The advent of the world wide web has undoubtedly acted as an innovation in marketing. But we also think that it has revived a channel that many people claimed was dead and buried: Word of Mouth.
How do you make the web work for you?
In her book “The Small Business Guide to Online Marketing” Lola Bailey says that the internet has changed the way that people find businesses and make choices about purchases:
According to Jupiter Research, 80% of internet users find new websites by searching; not through the commonly cited ‘word of mouth’ from a friend or colleague. They do not even see it on a television advert or a billboard. What most people do is go on to Google, type in what they are searching for and go to the sites suggested by the search results.
But we think this is an outdated and simplistic view of how the internet has changed things.
How to make yourself heard
By December 2012, Netcraft reported that there were 633,706,564 active websites on the internet, an increase of 51 million year on year.
What does this mean? Well for one thing, it means that website owners are increasingly desperate to be heard above all the ‘noise’ on the web. When you are one of over half a billion voices, how do you get heard?
Obviously search engine optimization (SEO) is one way to increase your chances of getting seen – of being one of the first sites that the people that Lola Bailey talks about who “go to the sites suggested by the search results”. But users of the internet are also aware of the fact the SEO is a commercial operation and a site prepared to use SEO tactics, whether legitimate or otherwise, can force themselves up the ranks without actually producing or supplying anything of value.
Be talked about
This is where Word of Mouth is making a comeback.
People are turning to their friends to find out which companies and which products and services are really valuable, not which ones have the biggest SEO budget. And where are they asking them? Increasingly they are using social media.

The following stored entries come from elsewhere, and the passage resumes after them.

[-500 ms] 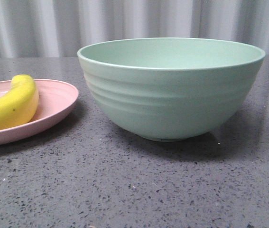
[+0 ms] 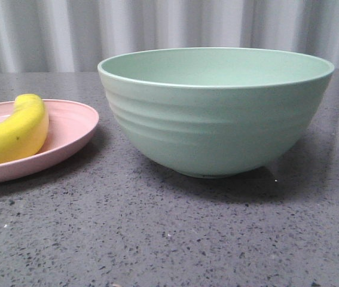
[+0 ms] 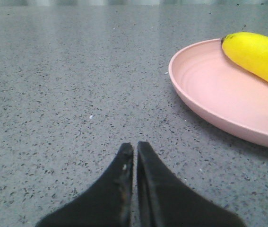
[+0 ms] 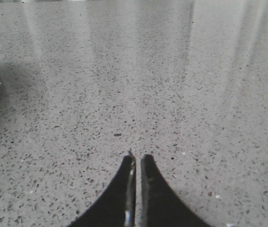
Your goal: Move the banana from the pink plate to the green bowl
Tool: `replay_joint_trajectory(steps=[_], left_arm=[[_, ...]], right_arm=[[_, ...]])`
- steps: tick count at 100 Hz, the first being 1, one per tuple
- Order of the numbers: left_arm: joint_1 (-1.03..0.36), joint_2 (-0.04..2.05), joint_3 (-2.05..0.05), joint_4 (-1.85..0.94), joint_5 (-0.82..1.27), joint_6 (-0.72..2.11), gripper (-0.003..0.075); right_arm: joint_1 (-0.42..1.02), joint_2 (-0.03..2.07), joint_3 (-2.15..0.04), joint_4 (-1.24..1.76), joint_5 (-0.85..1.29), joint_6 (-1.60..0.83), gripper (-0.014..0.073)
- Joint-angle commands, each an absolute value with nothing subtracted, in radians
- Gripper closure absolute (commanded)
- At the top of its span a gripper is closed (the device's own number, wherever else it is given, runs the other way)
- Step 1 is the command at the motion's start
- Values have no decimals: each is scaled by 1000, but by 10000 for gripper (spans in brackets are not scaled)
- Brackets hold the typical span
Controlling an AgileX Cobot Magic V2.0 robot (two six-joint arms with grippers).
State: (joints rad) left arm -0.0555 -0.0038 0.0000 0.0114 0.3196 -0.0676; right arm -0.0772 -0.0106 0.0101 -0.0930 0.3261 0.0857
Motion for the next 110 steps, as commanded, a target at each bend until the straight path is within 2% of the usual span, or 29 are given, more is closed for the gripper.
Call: replay_joint_trajectory(steps=[1,52,73,110], left_arm=[[-49,-32,11,11,260,-69,741],[-49,-32,11,11,260,-69,741],[-49,-32,11,98,229,-69,741],[-49,-32,11,98,166,-69,741]], right_arm=[[-84,-34,31,-99,305,83,665],[-84,-34,31,-99,305,83,665],[-84,-34,31,-99,305,83,665],[-84,-34,31,-99,253,83,665]])
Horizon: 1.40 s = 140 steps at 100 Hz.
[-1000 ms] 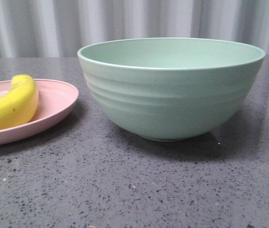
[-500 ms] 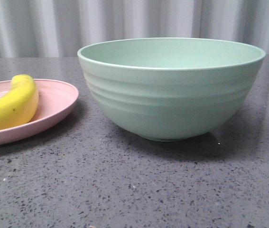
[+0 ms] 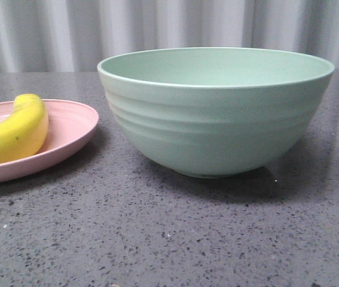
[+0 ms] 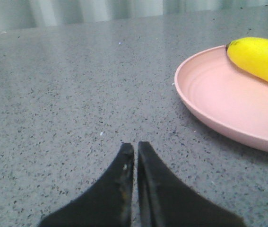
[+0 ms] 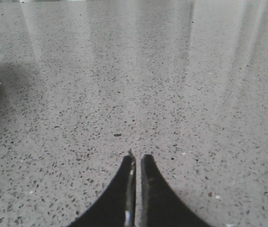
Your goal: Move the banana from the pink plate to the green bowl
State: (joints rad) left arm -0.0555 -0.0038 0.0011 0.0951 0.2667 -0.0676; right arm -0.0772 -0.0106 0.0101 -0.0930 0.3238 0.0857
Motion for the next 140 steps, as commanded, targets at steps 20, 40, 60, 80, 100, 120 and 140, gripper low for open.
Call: replay_joint_trajectory(steps=[20,40,60,80,100,120,140], left_arm=[[-49,-32,11,92,159,-69,741],[-49,-32,11,61,114,-69,741],[-49,-32,11,61,109,-69,741],[-49,-32,11,61,109,-69,741],[-49,-32,11,61,111,-69,741],[-49,-32,11,58,111,-69,741],[-49,-32,11,54,101,-69,741]], right_arm=[[-84,-34,31,-99,169,83,665],[-84,-34,31,-99,88,83,665],[-84,-34,31,-99,73,83,665],[-84,-34,31,-99,73,83,665],[-84,-34,31,-99,73,83,665],[-84,-34,31,-99,73,83,665],[-84,-34,31,-99,67,83,665]])
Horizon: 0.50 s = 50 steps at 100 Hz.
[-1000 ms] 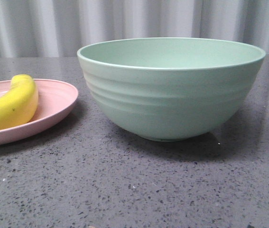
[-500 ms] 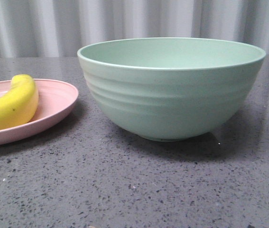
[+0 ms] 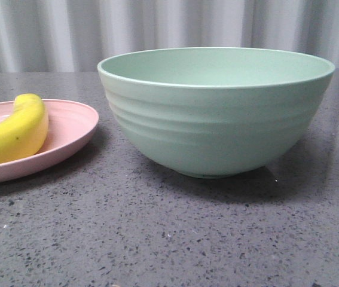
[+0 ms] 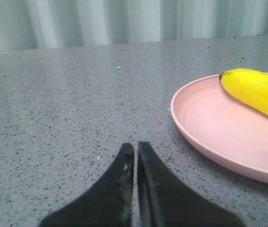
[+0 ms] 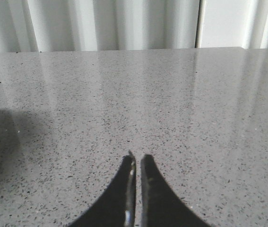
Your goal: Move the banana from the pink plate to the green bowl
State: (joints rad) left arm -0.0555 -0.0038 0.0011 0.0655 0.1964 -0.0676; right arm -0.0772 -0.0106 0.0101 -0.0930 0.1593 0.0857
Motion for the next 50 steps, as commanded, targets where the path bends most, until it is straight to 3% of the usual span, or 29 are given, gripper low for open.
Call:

As anyone who is on a social media channel will know, people are using Facebook and twitter to crowd-source answers to questions about which products or services they should buy and from whom. And they are searching their friends’ social outlets such as Pinterest and LinkedIn for ideas and recommendations.
So if you are one of the companies that has had the foresight to build a presence on the web, make sure you cultivate your tribe and engage with existing and potential brand advocates. By making sure that people are talking positively about your products or services and recommending them when they see a request for advice on a social network, you won’t need to be top of the search engine listings… your customers will come directly to you.